Ransomware groups go after a new target: Russian organizations

In many ransomware incidents, Russia-linked actors often play the role of attacker rather than the victim.

But in recent weeks, cyberattacks have crippled Russian companies and disrupted government agencies.

Late last month, a ransomware gang by the name of OldGremlin targeted Russian companies with two phishing campaigns, according to new research by cybersecurity firm Group-IB. OldGremlin “masquerad[ed] as representatives of a Russian financial organization,” warning their targets about new sanctions that would shut down Visa and Mastercard payment systems in the region.

The email then granted OldGremlin remote entry into the system through a malicious file using a backdoor dubbed “TinyFluff” which the gang updated from a previous backdoor called “TinyNode.” Once the attacker is in the system and has access to system data, the target receives a ransom note. Group-IB said one of the potential victims was a mining company.

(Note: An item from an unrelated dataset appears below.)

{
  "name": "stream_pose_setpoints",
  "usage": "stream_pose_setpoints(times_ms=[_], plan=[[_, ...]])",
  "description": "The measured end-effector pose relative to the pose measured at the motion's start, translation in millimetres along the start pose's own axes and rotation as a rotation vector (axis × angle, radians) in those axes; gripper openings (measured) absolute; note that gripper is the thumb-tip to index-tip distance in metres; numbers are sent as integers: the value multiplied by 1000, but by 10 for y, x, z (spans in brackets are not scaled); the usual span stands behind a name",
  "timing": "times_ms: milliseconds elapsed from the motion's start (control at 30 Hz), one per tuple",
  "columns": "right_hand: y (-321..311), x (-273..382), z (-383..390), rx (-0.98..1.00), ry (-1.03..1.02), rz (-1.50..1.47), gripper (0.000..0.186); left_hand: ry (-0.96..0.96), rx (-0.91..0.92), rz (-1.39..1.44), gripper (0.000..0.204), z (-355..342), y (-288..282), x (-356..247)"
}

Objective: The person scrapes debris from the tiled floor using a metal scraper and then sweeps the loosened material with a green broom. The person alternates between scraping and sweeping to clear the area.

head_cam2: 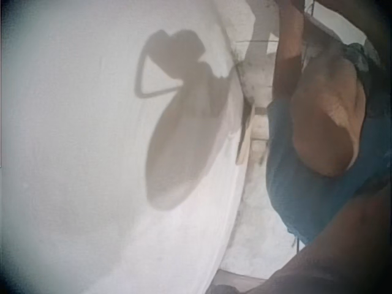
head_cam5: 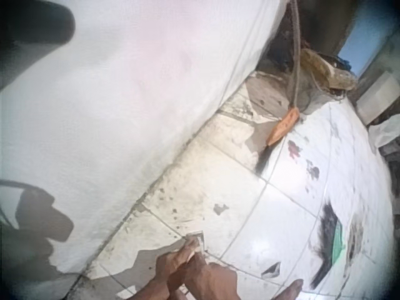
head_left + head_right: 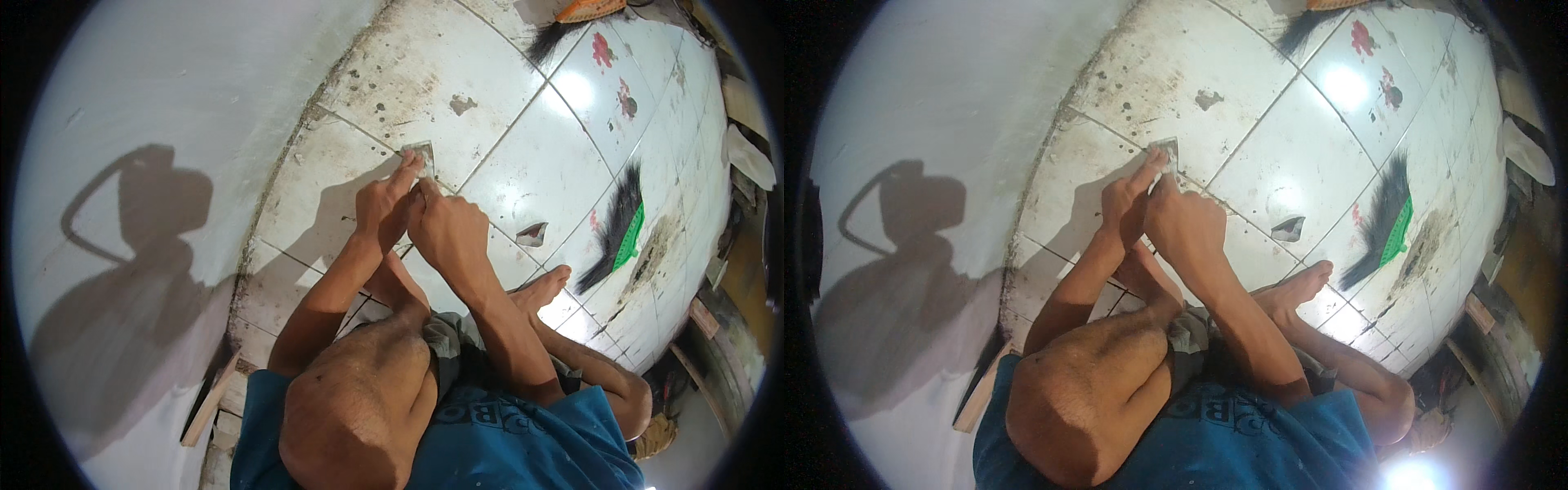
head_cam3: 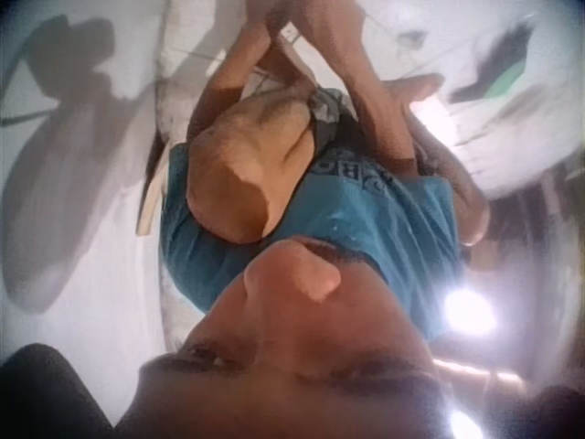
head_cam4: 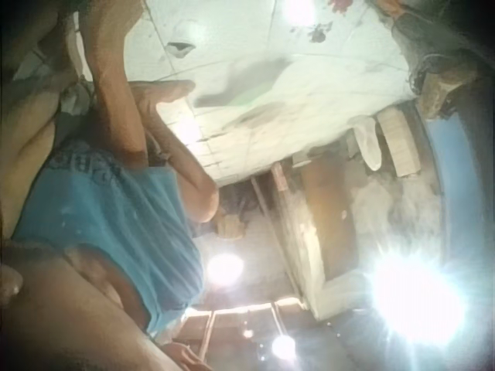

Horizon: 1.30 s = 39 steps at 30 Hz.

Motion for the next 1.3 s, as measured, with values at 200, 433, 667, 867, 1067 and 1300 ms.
stream_pose_setpoints(times_ms=[200, 433, 667, 867, 1067, 1300], plan=[[-53, 110, -296, -72, -129, 55, 29, 210, 183, -392, 50, -427, -133, -32], [-100, -4, 59, -58, -57, 2, 30, 225, 476, -387, 55, -136, 76, -288], [-119, 9, -236, -151, -213, -10, 30, -108, 162, -245, 61, -121, 83, -9], [74, -40, -90, -86, -117, 4, 33, -364, -183, 38, 60, 284, 332, 98], [2, 121, -187, -45, -132, 37, 31, -382, -298, 18, 53, 243, 251, 90], [-38, 235, -173, -57, -135, 63, 29, -316, -366, 6, 52, 208, 151, 154]])
Point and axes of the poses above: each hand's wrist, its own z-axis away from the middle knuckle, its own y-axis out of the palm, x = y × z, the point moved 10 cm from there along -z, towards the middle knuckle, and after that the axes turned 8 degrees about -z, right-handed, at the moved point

Another prolific ransomware gang called NB65 has been working to thwart Russian operations including the attack on the state-owned television and radio broadcasting network, VGTRK in which they supposedly stole 900,000 emails and 4,000 files. The group’s most sophisticated and recent attack happened in March when they used the leaked source code from the Conti Ransomware gang — a Russia-linked threat actor — to make unique ransomware for each Russian target. 

SSK Gazregion LLC is going to have a rough Sunday.

We suggest you check your machines. They're struggling.

And what kind of chincy ass soviet connection are you guys using? You know how long it took us to exfil?!?

Fuck Vladimir Putin. Fuck the Russian Military. pic.twitter.com/BZDMPb0JxN

— NB65 (@xxNB65) April 3, 2022

And earlier in March, MalwareHunterTeam disclosed a sample of a new malware called ‘RURansom’ which does not operate as ransomware, but rather as a wiper destroying all encrypted files, according to the IT research firm TrendMicro. It is unclear who the specific targets of the malware are or will be, but the code does make clear the intention: “President Vladimir Putin declared war on Ukraine. To counter this, I, the creator of RU_Ransom, created this malware to harm Russia,” as translated by TrendMicro research. 

Russia’s history of cyber espionage and hacking is extensive, making the country’s cyberintelligence force one of the most dangerous in the world. For years, Russia has executed numerous cyberattacks against organizations from the U.S., Ukraine, Estonia, Germany, Norway, and elsewhere. — one of the first being “Moonlight Maze” in 1996, which infiltrated the systems of various U.S. government agencies and stole classified information.

Since then, Russia has fine-tuned its cyber espionage skills — using known cybercriminals and cybercriminal gangs as nation-state weapons. Absorbing some of the most dangerous hackers into the Russian Intelligence Agency (SVR) has allowed the Kremlin to control cyber op teams and mobilize them quickly. Russia’s cyber threat paired with the government’s current state of instability has prompted cybersecurity leaders everywhere to issue warnings calling for organizations and businesses to revise cyber defense protocols.